> _WHAT IS EXPECTED_: Here are the records. Write out exactly the lines between the one holding "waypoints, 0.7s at" and the one holding "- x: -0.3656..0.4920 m", inclusive.

> _INFORMATION SHOWN_:
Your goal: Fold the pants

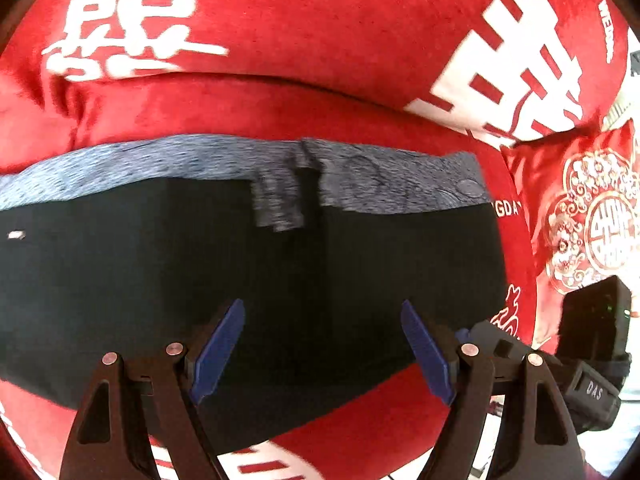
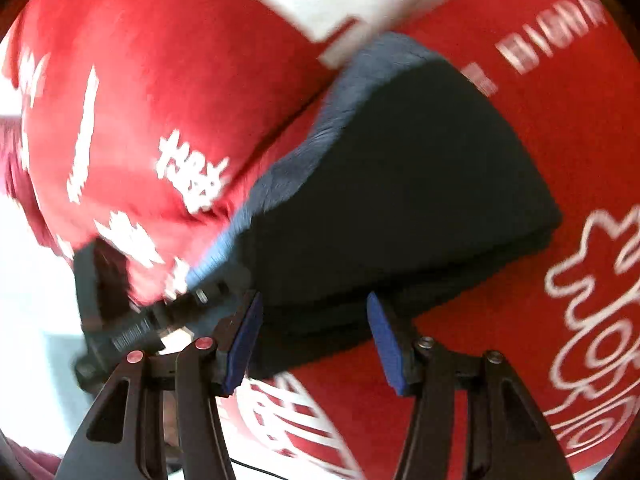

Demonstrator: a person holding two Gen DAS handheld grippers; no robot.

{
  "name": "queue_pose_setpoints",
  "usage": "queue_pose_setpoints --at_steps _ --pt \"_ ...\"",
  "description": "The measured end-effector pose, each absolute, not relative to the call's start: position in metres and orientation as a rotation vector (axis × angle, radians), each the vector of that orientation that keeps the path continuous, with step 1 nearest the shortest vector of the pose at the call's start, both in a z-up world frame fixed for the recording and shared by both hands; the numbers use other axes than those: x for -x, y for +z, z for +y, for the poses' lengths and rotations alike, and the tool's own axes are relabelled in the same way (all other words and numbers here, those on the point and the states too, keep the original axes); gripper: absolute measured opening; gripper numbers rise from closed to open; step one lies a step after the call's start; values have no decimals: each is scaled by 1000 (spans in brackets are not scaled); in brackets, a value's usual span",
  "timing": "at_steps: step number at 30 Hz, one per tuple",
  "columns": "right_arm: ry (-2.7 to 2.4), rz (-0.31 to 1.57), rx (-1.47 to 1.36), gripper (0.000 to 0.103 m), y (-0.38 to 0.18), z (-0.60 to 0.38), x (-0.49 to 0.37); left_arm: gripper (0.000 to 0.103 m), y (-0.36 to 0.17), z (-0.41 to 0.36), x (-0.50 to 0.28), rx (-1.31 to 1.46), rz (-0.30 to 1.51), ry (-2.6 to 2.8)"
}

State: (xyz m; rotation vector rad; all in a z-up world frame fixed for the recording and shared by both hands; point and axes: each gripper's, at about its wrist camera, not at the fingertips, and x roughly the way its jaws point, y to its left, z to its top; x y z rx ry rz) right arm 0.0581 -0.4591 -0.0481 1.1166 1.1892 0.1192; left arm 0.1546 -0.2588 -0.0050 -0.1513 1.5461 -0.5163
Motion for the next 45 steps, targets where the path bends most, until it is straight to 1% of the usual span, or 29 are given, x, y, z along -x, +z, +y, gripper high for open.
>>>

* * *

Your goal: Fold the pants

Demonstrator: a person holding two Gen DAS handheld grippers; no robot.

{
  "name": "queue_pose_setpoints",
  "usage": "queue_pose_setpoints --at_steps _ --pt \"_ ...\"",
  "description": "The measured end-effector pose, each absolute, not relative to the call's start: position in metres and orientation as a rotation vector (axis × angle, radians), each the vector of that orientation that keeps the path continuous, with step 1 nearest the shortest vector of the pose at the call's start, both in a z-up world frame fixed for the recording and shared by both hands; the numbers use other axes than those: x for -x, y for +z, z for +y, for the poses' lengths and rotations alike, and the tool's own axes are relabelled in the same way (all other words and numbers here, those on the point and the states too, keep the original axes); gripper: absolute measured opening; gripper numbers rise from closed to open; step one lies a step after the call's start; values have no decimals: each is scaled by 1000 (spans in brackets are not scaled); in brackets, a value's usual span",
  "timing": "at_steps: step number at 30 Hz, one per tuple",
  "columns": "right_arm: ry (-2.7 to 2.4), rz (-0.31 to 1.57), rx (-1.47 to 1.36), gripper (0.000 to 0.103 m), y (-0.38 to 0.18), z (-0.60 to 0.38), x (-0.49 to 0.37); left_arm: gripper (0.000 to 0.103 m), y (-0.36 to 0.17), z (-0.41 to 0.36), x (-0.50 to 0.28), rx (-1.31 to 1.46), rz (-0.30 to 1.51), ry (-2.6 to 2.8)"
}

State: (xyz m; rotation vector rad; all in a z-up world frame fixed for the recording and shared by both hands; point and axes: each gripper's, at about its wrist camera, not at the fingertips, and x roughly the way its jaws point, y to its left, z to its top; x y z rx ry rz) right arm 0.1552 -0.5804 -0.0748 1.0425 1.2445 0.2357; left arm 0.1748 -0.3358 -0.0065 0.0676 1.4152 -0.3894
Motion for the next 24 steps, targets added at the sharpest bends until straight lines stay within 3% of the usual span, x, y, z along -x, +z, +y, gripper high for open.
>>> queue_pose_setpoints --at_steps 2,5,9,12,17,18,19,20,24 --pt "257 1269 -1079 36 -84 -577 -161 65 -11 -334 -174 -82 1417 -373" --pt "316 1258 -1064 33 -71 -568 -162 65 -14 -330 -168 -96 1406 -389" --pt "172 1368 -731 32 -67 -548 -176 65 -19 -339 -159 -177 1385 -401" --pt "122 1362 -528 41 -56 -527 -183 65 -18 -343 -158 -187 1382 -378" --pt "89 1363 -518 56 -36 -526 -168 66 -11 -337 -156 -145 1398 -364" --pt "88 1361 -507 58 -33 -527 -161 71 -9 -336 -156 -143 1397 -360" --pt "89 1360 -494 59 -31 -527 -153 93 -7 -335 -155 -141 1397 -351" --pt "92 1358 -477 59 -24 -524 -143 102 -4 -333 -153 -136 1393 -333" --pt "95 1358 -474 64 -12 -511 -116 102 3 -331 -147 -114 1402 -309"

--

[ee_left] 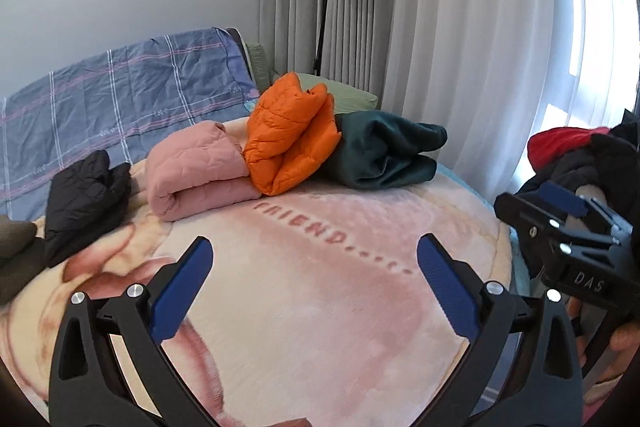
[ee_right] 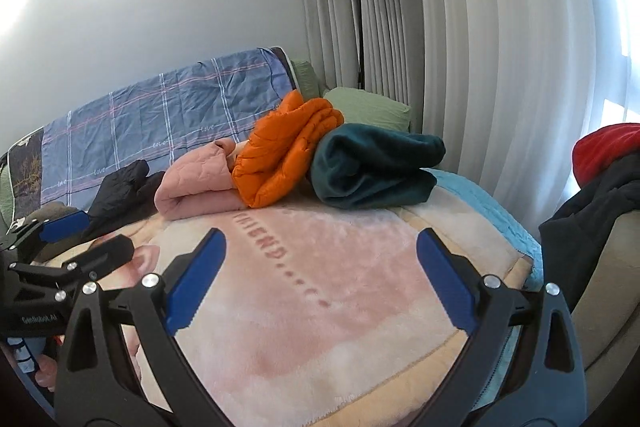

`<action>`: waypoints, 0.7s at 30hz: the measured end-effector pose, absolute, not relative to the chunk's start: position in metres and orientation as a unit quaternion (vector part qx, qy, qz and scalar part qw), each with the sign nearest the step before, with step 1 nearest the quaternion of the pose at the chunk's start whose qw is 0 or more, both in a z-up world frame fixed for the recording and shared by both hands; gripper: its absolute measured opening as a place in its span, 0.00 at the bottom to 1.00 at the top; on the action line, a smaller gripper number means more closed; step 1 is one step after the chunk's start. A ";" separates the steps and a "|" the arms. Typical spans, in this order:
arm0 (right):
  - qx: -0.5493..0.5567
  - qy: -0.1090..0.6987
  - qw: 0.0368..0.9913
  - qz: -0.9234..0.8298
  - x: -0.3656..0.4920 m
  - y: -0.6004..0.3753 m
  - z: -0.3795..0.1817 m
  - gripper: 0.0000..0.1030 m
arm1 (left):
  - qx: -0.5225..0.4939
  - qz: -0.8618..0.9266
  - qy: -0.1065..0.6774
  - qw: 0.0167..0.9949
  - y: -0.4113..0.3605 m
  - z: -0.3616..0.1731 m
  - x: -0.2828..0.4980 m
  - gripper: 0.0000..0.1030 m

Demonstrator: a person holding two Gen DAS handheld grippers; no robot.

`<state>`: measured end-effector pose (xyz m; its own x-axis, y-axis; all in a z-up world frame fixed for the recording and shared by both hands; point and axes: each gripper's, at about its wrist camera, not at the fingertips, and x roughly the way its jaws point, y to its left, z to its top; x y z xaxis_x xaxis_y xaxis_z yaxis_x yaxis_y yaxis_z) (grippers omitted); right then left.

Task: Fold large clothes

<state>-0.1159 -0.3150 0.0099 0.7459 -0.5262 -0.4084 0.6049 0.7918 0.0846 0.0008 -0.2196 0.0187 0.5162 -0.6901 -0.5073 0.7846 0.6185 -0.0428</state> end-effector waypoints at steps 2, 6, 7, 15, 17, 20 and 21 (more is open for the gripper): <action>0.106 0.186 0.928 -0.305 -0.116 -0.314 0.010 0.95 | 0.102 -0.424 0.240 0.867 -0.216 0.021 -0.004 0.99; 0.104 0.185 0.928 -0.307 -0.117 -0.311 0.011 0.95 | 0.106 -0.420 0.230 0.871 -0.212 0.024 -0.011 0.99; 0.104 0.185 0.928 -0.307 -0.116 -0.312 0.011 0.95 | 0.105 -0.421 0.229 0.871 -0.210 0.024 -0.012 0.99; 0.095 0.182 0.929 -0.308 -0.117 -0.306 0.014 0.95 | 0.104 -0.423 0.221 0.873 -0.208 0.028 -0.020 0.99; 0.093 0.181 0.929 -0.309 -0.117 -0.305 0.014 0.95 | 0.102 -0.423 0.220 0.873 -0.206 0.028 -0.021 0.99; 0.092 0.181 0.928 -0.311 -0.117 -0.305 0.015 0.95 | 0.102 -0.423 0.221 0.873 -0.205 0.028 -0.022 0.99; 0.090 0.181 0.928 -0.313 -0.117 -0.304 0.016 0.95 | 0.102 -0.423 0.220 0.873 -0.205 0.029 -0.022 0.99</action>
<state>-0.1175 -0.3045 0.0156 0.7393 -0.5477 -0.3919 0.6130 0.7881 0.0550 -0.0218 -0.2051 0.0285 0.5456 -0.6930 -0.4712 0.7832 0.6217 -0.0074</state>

> _OUTPUT BELOW_:
`<action>`: waypoints, 0.7s at 30hz: the measured end-effector pose, absolute, not relative to the chunk's start: position in metres and orientation as a unit quaternion (vector part qx, qy, qz and scalar part qw), each with the sign nearest the step before, with step 1 nearest the quaternion of the pose at the chunk's start whose qw is 0 or more, both in a z-up world frame fixed for the recording and shared by both hands; gripper: its absolute measured opening as a place in its span, 0.00 at the bottom to 1.00 at the top; on the action line, a smaller gripper number means more closed; step 1 is one step after the chunk's start. A ";" separates the steps and a "|" the arms. Typical spans, in this order:
arm0 (right):
  - qx: -0.5493..0.5567
  - qy: -0.1090..0.6987
  - qw: 0.0368..0.9913
  - qz: -0.9234..0.8298
  - x: -0.3656..0.4920 m

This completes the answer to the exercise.